In RINEA sind Einrichtungen aus sechs europäischen und sechs afrikanischen Ländern sowie die Kommission der Afrikanischen Union vertreten. RINEA wird vom Deutschen Zentrum für Luft- und Raumfahrt (DLR) koordiniert (Laufzeit 03.2015 – 02.2018).

CAAST-Net +

CAAST-Net Plus (CN+) ist ein INCO-Net Projekt im Rahmen des 7. Forschungs­rahmenprogramms (FP7) der Europäischen Union (EU) und ist das auf weitere vier Jahre (01.2013–12.2016) angelegte Folgeprojekt von CAAST-Net. Das übergreifende Ziel ist die Anbahnung und Intensivierung von Kooperationen im Bereich Wissenschaft, Technologie und Innovation zwischen Akteuren aus Subsahara-Afrika und Europa sowie die Unterstützung des politischen Dialogs. Hauptthemengebiete liegen in den Bereichen der drei globalen Herausforderungen Nahrungsmittelsicherheit, Klimawandel und Gesundheit. Wesentliche Ziele sind dabei

  • Durchführung bi-regionaler forschungspolitischer Dialogprozesse über Stakeholder-Konferenzen
  • Monitoring der wissenschaftlichen und technischen Zusammenarbeit
  • Identifizierung konkreter Forschungsthemen von beiderseitigem Interesse
  • Information und Training afrikanischer Forschender und Nationaler Kontaktstellen
  • Förderung und Aufbau von Partnerschaften zwischen afrikanischen und europäischen Einrichtungen und Regionen
  • Analyse der Synergien von Wissenschafts- und Entwicklungspolitik.

ERAfrica

Das ERA-NET ist ein Instrument des europäischen Forschungsrahmen­programms mit dem Ziel gemeinsamer Projektausschreibungen von Forschungsförderern. Im ERA-NET ERAfrica (Laufzeit 2010-2014) haben sich erstmals europäische und afrikanische Programmträger zusammengeschlossen (insgesamt 20 aus 50 Ländern). Als Gesamtfördersumme für alle Förderlinien standen 10,7 Millionen Euro zur Verfügung. Davon wurden 2,8 Millionen Euro von den afrikanischen Partnern aufgebracht.
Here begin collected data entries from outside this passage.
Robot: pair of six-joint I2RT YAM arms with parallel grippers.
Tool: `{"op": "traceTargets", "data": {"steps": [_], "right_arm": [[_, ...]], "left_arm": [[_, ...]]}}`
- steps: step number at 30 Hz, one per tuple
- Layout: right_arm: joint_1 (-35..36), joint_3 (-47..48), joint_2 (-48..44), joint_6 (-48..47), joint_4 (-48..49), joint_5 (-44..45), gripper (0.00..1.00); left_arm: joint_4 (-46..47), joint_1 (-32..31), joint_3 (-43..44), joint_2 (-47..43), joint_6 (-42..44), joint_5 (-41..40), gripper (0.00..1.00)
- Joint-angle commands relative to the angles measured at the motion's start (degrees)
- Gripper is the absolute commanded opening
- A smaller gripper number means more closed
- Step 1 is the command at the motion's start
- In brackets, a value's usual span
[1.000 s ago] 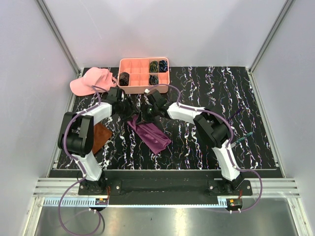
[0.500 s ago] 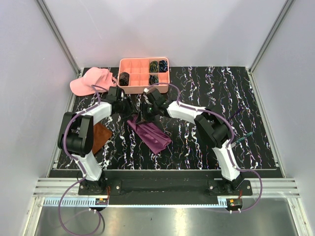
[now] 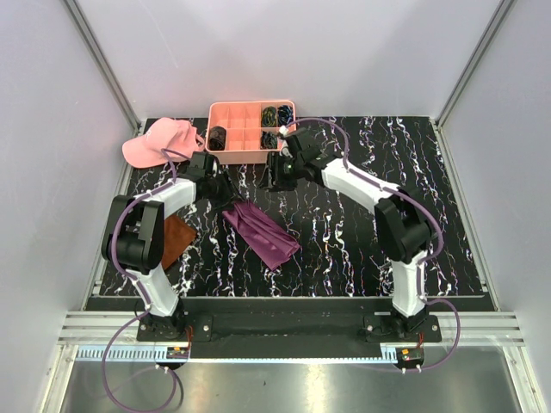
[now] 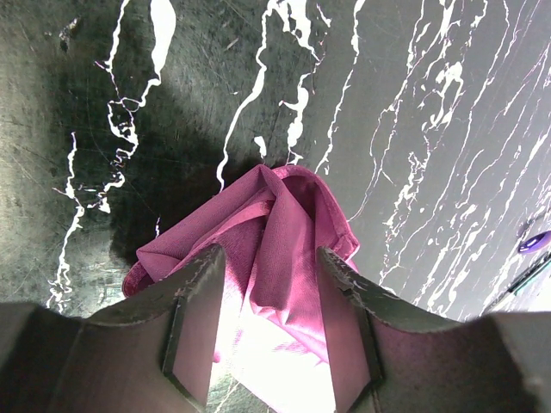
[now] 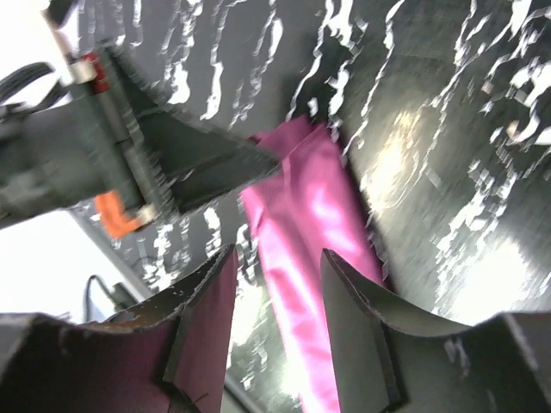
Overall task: Fold the napkin into a case and place the utensils inside
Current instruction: Grasp the top corner of the smaller rectangle folded napkin at the center of the board.
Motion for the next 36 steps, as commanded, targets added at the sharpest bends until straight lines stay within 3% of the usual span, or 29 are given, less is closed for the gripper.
{"op": "traceTargets", "data": {"steps": [1,7,13,20,36], "right_arm": [[0.8,6.2,6.0,-5.0,-1.6,-0.7,0.52],[0.7,10.2,12.3,-4.1,-1.5,0.3,0.38],[0.7,7.3,12.0,-3.5,1.8,-1.6,0.47],[1.1,5.5,10.8,-3.0,4.6,-4.4,0.55],[2.8,8.6,13.7,-2.6,5.2,-5.5,0.55]], "left_arm": [[1.4,-0.2,-0.2,-2.8,0.1,-0.3,0.5],[3.1,-0.2,-1.9,-5.6,-1.1,0.2,0.54],[4.0,-0.2,-3.2,-6.9,-1.7,-0.4,0.5],[4.1,-0.1,-3.8,-6.2,-1.6,-0.5,0.35],[3.5,0.0,-4.4,-6.8,-1.3,-1.6,0.25]]}}
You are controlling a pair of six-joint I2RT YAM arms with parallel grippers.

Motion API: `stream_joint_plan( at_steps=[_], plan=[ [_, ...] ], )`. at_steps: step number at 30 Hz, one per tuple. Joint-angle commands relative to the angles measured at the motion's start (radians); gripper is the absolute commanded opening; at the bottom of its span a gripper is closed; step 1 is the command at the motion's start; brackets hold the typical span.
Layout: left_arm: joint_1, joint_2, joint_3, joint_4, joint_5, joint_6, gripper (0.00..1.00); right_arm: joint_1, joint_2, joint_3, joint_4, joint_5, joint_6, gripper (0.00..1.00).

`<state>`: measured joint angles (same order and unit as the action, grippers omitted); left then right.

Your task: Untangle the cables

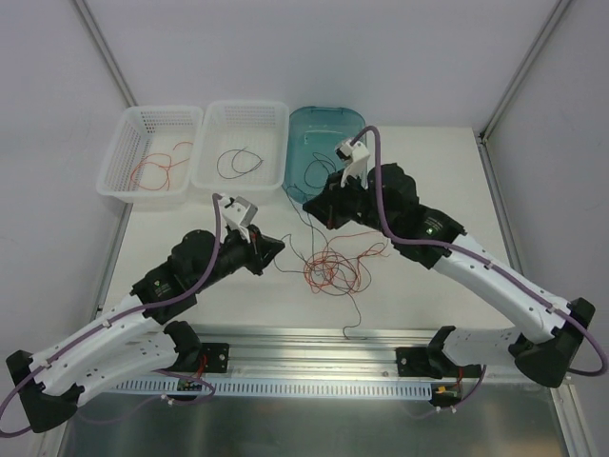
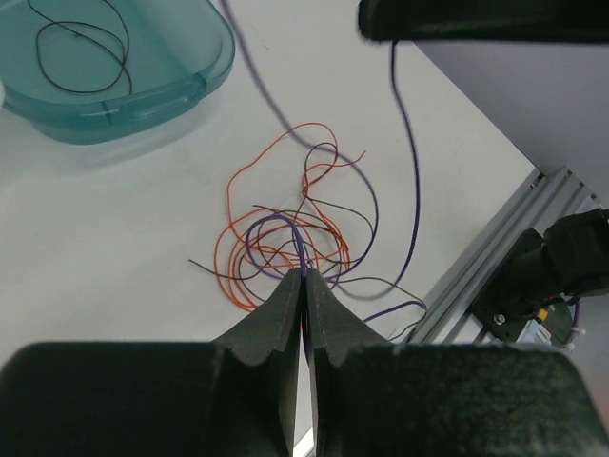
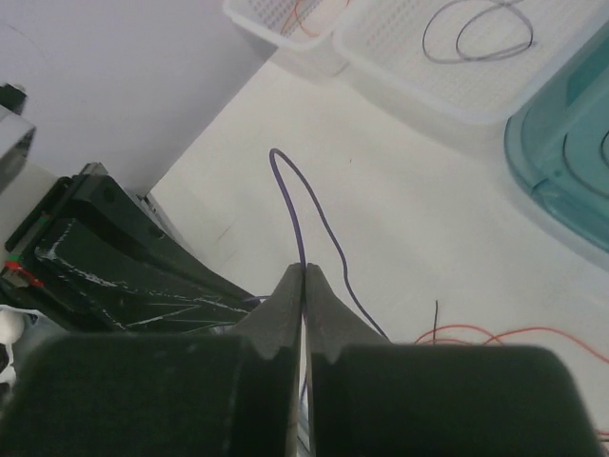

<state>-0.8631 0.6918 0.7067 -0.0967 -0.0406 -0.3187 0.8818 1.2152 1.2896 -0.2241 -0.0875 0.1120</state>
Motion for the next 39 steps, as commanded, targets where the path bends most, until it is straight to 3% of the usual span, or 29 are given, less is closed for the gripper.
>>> stream_joint_plan(
  at_steps=[1, 15, 25, 30, 39],
  plan=[
    [0.003, 0.031, -0.049, 0.192, 0.082, -0.023, 0.05, 0.006, 0.035, -0.071, 0.101, -0.081, 0.098, 0.01],
    [0.003, 0.158, -0.164, 0.315, 0.064, -0.128, 0.14, 0.066, 0.141, -0.153, 0.172, -0.101, 0.133, 0.01],
    [0.003, -0.066, -0.314, 0.324, 0.005, -0.221, 0.18, 0.066, 0.184, -0.181, 0.175, -0.063, 0.117, 0.01],
    [0.003, -0.098, -0.351, 0.325, -0.027, -0.24, 0.18, 0.066, 0.202, -0.179, 0.177, -0.072, 0.121, 0.01],
    [0.003, -0.049, -0.355, 0.374, 0.015, -0.249, 0.32, 0.072, 0.211, -0.173, 0.186, -0.09, 0.132, 0.01]
  ],
)
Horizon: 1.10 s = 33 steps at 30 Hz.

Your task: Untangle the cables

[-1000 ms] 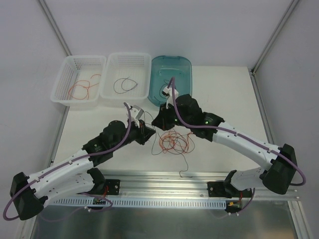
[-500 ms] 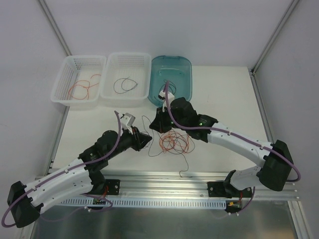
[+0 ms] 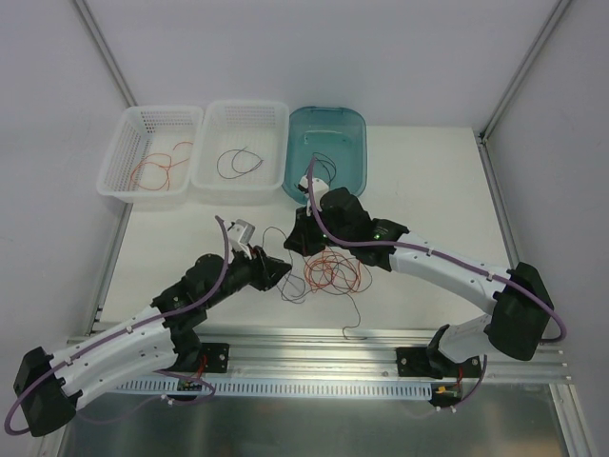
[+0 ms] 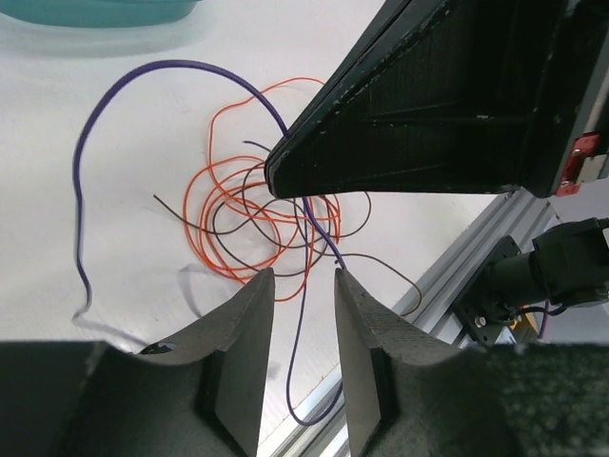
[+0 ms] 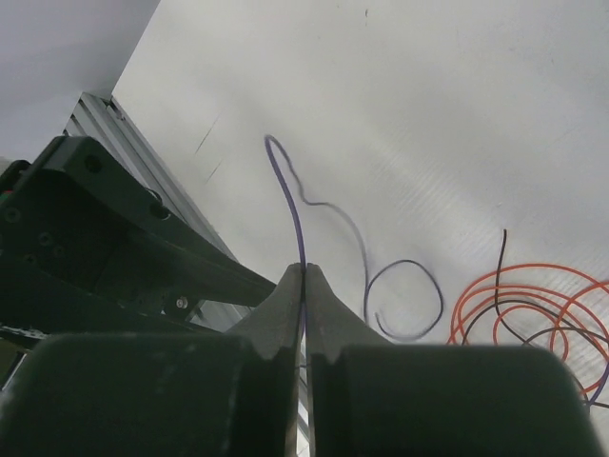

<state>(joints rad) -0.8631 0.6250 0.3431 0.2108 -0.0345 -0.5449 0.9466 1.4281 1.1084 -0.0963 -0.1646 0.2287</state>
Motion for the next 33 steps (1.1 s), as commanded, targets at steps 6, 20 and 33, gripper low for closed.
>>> stream_joint_plan(
  at_steps=[6, 20, 33],
  plan=[
    [0.003, 0.082, 0.034, 0.096, 0.067, -0.024, 0.34, 0.009, 0.0, 0.016, 0.049, -0.007, 0.006, 0.01],
    [0.003, -0.109, -0.03, 0.027, -0.005, -0.072, 0.63, 0.009, 0.003, 0.001, 0.029, 0.04, -0.022, 0.01],
    [-0.001, 0.112, 0.025, 0.024, 0.137, -0.067, 0.71, 0.008, -0.009, 0.007, 0.029, 0.037, -0.014, 0.01]
  ],
)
In dieser ersten europäisch-afrikanischen Ausschreibung wurden in den Forschungsbereichen "Erneuerbare Energien", "Gesellschaftliche Herausforderungen" (Ernährungssicherheit, Klima, Umwelt, Gesundheit) sowie der themenoffene Bereich "Neue Ideen" insgesamt siebzehn Projekte gemeinsam gefördert (zwölf deutsche Partner, die vom Bundesbildungsministerium gefördert werden, in zehn Anträgen).

Beteiligte an ERAfrica und neu gewonnene Partner arbeiten derzeit an einer Neuauflage der erfolgreich durchgeführten Projektausschreibung.